To our surprise, some manufacturers try to tell car owners that defective windshield wipers are not worth worrying about and that a failure to fix them is not covered under the lemon law. Nothing could be further from the truth. Are they confusing “little” with “trivial?” If you live anywhere but the Atacama Desert, windshield wipers are among the most important safety devices on any passenger vehicle.

Just as November weather is upon us, the National Highway Traffic Safety Administration has issued a recall of Chrysler Jeep 2008 model SUVs for defective windshield wiper motors.
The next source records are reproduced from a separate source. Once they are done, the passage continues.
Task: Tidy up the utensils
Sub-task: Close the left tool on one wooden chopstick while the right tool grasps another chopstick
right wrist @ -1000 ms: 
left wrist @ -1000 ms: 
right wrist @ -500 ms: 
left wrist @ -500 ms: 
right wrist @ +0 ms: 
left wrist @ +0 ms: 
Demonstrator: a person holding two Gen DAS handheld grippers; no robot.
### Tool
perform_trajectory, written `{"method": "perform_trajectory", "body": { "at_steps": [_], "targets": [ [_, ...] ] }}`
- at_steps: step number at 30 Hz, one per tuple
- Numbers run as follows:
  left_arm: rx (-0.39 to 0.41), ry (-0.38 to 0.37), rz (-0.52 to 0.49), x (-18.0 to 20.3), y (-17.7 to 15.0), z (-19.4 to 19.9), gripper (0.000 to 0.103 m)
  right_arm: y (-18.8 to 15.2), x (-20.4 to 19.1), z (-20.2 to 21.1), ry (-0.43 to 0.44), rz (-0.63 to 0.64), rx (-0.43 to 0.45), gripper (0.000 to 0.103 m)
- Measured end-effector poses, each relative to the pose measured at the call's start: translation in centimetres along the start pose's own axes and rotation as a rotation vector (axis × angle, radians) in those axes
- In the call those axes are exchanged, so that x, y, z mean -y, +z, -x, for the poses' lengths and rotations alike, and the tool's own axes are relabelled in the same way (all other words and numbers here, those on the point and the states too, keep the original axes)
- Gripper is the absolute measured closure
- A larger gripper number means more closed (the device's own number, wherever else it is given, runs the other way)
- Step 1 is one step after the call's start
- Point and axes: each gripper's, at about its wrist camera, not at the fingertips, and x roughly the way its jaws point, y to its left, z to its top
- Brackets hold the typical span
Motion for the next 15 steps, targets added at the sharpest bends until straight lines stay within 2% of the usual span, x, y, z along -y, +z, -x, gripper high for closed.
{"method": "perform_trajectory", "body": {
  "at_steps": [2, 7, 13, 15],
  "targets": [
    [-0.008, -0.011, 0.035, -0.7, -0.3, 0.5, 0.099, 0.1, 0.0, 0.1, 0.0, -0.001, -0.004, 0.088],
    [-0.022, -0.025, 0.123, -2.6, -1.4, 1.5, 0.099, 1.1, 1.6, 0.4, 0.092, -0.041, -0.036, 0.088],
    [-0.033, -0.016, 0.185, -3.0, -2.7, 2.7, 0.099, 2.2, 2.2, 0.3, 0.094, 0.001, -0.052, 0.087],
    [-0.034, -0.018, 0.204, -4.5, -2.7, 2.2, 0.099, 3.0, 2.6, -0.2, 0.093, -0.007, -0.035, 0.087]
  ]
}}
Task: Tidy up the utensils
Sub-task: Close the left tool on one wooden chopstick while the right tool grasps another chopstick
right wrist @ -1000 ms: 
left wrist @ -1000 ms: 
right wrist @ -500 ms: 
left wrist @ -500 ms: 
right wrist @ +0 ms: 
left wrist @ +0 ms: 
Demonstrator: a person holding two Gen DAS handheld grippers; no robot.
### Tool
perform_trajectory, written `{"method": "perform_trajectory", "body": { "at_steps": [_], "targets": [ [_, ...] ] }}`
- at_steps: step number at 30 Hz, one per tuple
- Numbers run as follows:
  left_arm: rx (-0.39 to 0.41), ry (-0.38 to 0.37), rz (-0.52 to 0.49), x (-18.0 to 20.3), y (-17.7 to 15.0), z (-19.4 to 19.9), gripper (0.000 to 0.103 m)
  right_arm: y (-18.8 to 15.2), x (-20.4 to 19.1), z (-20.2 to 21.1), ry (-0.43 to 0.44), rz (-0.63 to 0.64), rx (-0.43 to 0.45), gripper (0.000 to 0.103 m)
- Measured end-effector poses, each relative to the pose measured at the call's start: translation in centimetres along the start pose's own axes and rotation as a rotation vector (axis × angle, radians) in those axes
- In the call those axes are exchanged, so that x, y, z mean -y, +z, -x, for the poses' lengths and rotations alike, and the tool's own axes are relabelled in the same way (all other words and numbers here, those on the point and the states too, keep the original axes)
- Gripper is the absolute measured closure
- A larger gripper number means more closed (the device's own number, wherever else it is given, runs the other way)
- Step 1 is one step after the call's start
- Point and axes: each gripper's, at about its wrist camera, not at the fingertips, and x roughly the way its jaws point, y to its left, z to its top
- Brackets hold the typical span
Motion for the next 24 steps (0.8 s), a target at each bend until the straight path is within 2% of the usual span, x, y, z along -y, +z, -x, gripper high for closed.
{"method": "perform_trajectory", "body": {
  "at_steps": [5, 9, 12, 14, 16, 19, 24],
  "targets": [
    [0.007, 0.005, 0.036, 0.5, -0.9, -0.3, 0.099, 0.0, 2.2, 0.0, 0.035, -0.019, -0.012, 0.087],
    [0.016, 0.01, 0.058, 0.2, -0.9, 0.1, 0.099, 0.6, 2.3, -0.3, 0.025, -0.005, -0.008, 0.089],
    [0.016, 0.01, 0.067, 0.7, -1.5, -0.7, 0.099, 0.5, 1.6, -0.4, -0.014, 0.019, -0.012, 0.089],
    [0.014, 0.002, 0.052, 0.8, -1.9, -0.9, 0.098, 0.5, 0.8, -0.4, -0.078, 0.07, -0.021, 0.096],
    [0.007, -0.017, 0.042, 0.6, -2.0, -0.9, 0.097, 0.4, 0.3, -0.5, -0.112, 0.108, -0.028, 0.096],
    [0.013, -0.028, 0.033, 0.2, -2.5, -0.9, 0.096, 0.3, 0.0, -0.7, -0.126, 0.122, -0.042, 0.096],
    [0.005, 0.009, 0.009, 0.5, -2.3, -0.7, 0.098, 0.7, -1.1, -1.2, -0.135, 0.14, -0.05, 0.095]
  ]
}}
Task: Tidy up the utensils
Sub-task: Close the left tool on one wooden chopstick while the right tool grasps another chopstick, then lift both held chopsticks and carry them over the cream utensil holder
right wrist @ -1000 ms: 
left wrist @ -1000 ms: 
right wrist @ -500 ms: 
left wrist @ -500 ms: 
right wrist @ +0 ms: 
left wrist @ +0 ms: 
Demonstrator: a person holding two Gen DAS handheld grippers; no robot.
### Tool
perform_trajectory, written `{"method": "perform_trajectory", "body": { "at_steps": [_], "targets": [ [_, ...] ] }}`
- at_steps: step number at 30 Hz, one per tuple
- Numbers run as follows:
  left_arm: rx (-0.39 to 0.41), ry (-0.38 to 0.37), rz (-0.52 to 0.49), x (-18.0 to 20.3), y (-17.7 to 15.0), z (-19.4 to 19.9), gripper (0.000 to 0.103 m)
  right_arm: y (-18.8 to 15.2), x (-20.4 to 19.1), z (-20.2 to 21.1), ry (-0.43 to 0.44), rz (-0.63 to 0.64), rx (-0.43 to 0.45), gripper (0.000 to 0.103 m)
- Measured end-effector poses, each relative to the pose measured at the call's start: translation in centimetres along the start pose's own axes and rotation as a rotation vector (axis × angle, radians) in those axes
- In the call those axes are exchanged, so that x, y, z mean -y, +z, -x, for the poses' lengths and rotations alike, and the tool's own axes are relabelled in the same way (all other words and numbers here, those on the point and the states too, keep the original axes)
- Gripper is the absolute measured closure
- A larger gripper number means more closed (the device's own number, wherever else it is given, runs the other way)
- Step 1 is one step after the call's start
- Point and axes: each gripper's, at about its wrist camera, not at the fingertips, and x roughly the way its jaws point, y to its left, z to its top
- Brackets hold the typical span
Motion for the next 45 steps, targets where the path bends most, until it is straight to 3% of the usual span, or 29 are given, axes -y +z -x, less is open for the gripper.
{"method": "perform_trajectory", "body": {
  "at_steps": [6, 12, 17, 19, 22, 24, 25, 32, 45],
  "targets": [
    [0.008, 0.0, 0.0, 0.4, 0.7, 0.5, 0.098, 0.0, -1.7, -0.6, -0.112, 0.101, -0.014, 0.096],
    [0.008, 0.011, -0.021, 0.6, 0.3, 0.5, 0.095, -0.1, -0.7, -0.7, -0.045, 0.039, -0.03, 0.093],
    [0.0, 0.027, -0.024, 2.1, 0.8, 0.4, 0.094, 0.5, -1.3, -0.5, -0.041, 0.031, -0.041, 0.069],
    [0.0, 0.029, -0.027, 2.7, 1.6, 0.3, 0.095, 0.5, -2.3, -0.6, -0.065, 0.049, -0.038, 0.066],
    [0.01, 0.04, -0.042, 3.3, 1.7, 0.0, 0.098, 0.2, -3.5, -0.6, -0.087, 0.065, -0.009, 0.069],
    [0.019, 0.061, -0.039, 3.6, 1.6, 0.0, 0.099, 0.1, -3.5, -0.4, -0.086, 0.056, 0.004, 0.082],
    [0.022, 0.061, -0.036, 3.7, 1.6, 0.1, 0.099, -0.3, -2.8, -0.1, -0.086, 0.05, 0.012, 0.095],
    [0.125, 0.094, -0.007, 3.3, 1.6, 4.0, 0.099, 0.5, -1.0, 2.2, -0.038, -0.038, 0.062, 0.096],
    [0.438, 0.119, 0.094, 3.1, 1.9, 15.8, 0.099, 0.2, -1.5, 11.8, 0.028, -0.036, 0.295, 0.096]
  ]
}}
NHTSA Campaign ID Number : 10V550 If you get this notice, respond right away.

The windshield wiper was first patented by a female inventor named Mary Anderson. During a winter visit to New York City in 1902, she noticed that the trolley car operator drove with the front window open because of difficulty keeping the windshield clear of blinding sleet. Bundling her own overcoat more tightly, she thought of a mechanism to control the blade from inside of the trolley and keep the draught out. She had a model made of her design and patented it shortly thereafter. In those days a patent was good for just 17 years, and the auto industry took it up as soon as it expired.

Most automobiles use two synchronized radial type arms, while some SUVs and station wagons use one pantograph arm. The intermittent windshield wiper was invented by Bob Kearns. His battle with Ford Motor Company was chronicled in the award-winning movie, “Flash of Genius.”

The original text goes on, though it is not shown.